Portable AllegroServe

Portable AllegroServe is a fork of the AllegroServe webserver, adapted to work with other CL implementations, not only with Allegro CL. So far the following implementations are supported, to varying degrees:

Allegro CL users might prefer use the original AllegroServe, which can be found here; it's included in the ACL distribution as well.

Why a fork?

When John Foderaro wrote AllegroServe, his two main goals were the following:
  1. Write an industrial strength web server that could compete in reliablity and speed against the best currently out there, and that could better them in dynamic page generation capability through use of a serious programming language (Lisp) over a toy scripting language.
  2. Show by example how to do network and multi-threaded programming in Allegro CL. When you go to a bookstore you don't see a wall full of books on network programming in Lisp. All the novice programmer gets is a list of functions and he has to figure out the idioms for combining them. With AllegroServe we can say, "This is one way of doing it we know works in ACL." AllegroServe is written in a subset of CL that maximizes readability. The hope is that AllegroServe is read by programmers and not just run.
Here's what he writes about portability:
As for the issue of portability of AllegroServe between Lisps that is neither a goal nor a non-goal. If portability were a goal then AllegroServe would have been written much differently: I would have written a layer to separate the Ansi from the non-Ansi parts.
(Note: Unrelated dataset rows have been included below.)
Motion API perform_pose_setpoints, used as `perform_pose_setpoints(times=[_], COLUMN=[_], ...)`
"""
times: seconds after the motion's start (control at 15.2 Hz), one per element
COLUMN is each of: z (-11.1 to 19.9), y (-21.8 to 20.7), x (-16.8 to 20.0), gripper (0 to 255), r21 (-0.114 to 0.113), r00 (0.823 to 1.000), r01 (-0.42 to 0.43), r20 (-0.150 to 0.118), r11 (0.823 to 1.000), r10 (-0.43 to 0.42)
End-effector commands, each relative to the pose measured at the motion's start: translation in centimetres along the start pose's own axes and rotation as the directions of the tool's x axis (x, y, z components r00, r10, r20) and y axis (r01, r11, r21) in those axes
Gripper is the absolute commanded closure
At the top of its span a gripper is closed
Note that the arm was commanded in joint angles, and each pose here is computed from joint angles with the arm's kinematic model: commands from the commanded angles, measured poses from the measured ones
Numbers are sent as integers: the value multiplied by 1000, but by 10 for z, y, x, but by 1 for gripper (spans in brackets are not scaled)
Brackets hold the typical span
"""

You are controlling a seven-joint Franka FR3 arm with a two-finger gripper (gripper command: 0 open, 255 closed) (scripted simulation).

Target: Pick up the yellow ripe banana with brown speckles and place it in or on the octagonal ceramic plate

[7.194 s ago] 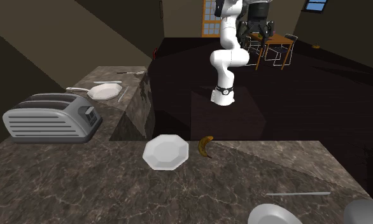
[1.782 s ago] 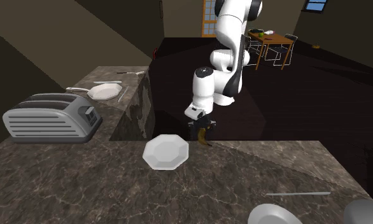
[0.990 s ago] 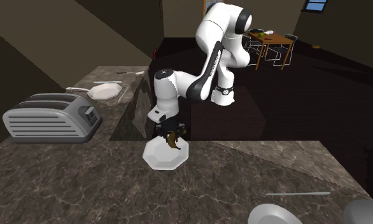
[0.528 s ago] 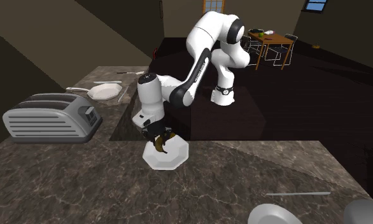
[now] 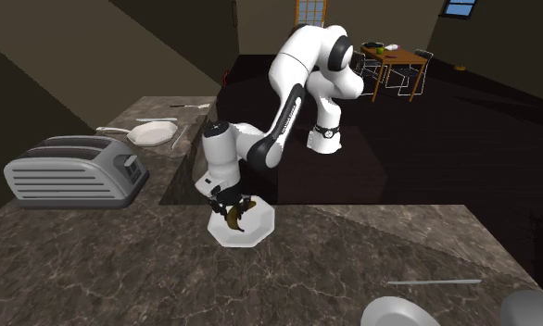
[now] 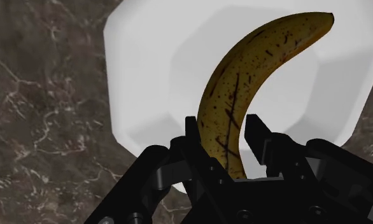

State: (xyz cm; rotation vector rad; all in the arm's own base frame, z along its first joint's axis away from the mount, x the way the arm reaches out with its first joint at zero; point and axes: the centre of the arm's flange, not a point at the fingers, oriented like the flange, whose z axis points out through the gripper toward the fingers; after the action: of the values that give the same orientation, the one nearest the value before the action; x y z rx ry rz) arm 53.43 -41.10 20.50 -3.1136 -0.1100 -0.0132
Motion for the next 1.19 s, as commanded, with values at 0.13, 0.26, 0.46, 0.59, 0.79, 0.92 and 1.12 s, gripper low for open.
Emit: perform_pose_setpoints(times=[0.13, 0.26, 0.46, 0.59, 0.79, 0.92, 1.12], z=[18, 18, 18, 18, 18, 18, -8], y=[1, 1, 1, 1, 1, 1, 1], x=[-1, -1, -1, -1, -1, -1, -1], gripper=[255, 255, 255, 255, 0, 0, 0], r21=[0, 0, 0, 0, 0, 0, 0], r00=[1000, 1000, 1000, 1000, 1000, 1000, 1000], r01=[0, 0, 0, 0, 0, 0, 0], r20=[0, 0, 0, 0, 0, 0, 0], r11=[1000, 1000, 1000, 1000, 1000, 1000, 1000], r10=[0, 0, 0, 0, 0, 0, 0])
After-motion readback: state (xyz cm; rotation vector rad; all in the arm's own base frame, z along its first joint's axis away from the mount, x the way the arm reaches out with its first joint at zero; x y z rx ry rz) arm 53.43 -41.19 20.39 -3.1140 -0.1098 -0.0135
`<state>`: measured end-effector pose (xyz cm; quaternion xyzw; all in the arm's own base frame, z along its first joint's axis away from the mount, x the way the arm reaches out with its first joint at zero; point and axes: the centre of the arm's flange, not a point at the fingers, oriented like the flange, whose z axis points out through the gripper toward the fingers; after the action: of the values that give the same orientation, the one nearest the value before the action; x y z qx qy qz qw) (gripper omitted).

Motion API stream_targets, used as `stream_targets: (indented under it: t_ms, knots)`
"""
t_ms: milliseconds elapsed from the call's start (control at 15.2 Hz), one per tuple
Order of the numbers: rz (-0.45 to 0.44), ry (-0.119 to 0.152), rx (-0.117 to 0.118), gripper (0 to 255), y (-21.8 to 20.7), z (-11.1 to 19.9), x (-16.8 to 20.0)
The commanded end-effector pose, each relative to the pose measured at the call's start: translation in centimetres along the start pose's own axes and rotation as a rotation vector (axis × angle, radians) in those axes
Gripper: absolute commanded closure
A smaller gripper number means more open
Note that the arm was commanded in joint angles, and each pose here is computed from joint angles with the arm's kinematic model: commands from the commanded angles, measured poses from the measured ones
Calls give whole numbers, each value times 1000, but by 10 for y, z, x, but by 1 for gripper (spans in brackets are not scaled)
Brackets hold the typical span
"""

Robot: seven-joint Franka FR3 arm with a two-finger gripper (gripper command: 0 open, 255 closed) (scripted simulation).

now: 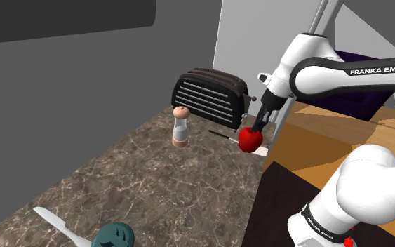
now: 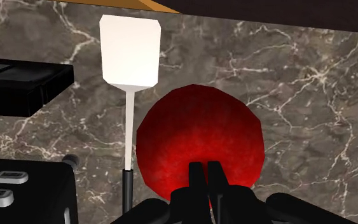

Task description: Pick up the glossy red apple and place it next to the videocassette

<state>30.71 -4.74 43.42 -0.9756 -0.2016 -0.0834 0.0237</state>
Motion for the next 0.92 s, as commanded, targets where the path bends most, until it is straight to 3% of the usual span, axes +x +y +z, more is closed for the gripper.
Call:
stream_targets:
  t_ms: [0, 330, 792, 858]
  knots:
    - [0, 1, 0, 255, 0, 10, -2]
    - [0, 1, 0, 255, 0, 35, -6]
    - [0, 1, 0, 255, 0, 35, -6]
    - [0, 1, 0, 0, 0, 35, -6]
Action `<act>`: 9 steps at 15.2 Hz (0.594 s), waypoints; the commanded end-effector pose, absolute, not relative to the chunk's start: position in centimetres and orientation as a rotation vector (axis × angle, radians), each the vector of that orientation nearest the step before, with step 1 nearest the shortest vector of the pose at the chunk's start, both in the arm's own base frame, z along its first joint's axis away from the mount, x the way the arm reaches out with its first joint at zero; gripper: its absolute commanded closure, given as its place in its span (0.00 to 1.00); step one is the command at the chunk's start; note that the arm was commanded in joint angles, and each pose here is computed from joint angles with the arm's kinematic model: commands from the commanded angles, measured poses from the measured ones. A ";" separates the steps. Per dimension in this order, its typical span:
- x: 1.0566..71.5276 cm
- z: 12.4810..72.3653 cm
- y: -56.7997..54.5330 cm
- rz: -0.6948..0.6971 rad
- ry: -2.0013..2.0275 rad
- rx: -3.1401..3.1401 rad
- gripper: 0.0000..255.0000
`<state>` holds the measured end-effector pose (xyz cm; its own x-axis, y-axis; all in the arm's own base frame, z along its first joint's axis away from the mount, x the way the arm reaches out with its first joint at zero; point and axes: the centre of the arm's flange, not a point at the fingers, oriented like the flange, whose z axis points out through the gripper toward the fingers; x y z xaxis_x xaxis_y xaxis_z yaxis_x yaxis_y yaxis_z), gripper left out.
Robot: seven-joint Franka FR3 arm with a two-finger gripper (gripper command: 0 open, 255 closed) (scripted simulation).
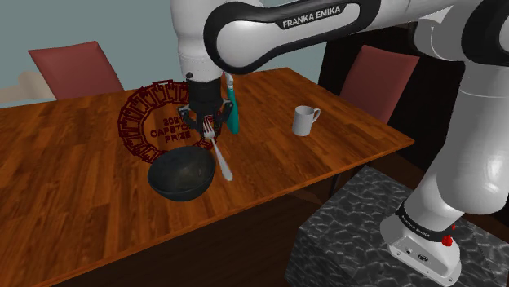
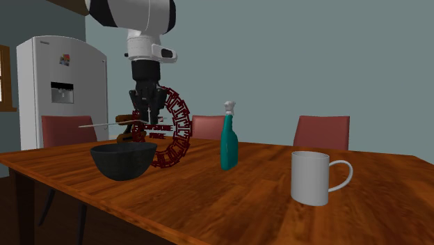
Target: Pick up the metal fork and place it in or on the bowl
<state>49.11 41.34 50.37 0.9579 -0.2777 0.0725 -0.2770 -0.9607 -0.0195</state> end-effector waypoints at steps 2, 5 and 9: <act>50.1 50.3 45.1 -0.118 0.444 -3.099 1.00; 50.9 50.4 49.0 -0.118 0.444 -3.099 1.00; 51.1 48.8 50.2 -0.118 0.444 -3.099 1.00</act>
<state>51.07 49.87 49.15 0.9574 -0.2796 0.0726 -0.2790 -0.9601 -0.0188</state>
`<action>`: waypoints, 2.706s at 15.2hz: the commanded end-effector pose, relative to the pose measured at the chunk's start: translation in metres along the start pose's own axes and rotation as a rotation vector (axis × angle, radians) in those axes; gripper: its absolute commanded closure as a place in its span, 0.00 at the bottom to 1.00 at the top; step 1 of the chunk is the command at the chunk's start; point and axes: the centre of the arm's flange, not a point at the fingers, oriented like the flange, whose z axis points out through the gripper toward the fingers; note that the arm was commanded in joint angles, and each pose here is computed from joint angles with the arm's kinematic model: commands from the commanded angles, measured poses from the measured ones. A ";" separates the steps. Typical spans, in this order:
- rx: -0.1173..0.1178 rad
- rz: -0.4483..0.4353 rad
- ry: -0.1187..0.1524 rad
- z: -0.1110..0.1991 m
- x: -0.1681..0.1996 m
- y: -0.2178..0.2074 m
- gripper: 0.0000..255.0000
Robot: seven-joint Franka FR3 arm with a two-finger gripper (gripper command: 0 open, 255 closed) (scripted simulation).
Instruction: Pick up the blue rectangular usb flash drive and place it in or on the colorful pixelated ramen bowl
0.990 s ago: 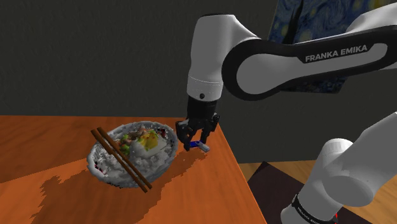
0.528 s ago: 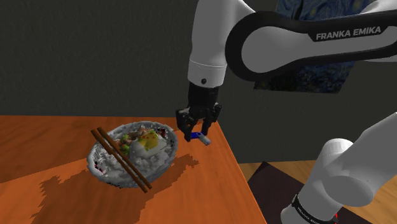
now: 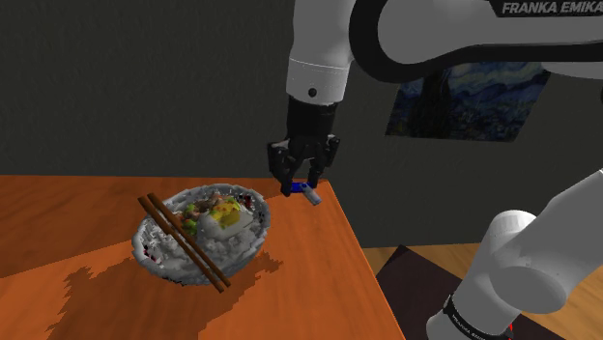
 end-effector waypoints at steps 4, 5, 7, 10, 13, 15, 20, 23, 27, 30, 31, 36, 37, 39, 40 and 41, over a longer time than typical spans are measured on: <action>0.000 0.000 0.000 -0.026 0.001 0.001 1.00; 0.000 0.000 0.000 -0.032 0.001 0.001 1.00; 0.000 0.000 0.000 -0.042 0.001 0.001 1.00; 0.000 0.000 0.000 -0.058 0.002 0.001 1.00; 0.000 0.000 0.000 -0.074 0.003 0.001 1.00; 0.000 0.000 0.000 -0.080 0.003 0.001 1.00; 0.000 0.000 0.000 -0.081 0.011 -0.065 1.00; 0.000 0.000 0.000 -0.081 0.015 -0.104 1.00; 0.000 0.000 0.000 -0.082 0.022 -0.165 1.00; 0.000 0.000 0.000 -0.066 0.022 -0.165 1.00; 0.000 0.000 0.000 -0.061 0.022 -0.165 1.00; 0.000 0.000 0.000 -0.034 0.020 -0.164 1.00; 0.000 0.000 0.000 -0.029 0.020 -0.164 1.00; 0.000 0.000 0.000 -0.018 0.020 -0.164 1.00; 0.000 0.000 0.000 -0.013 0.020 -0.164 1.00; 0.000 0.000 0.000 -0.008 0.019 -0.164 1.00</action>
That layer would have had well defined semantics so that in each Lisp glue code could written to enable that lisp to plug into the interface. This is do-able but it doesn't get me to either of my goals:
  1. portable programs work in the least common denominator of the capabilties of the target platforms. I have a lot of control over things I can add to ACL to make it achieve the speed/reliability goal but I have no control over the other lisp implementations. Likewise other Lisps may have special features that I can't make use of since not all other Lisps have equivalent features.
  2. It's easier to understand network programming for any single Lisp than for an ad hoc abstraction layer on top of a set of Lisp implementations. Thus my goal is better served by writing in the ACL network and threads interface.
[Read the entire message]

We liked AllegroServe, but wanted to use it on other CL implementations as well, not just Allegro CL. For us that is more important than serving as an example of how to do network programming in Allegro CL. We are also willing to sacrifice some speed for portability.

Porting strategy

AllegroServe is undergoing active development, and we would like to be able to incorporate the changes (new features and bug fixes) into Portable AllegroServe. Therefore, we try to change as little as possible in the AllegroServe source files; instead, we've written an ACL compatibility layer which tries to emulate ACL's networking support, multiprocessing support and so on.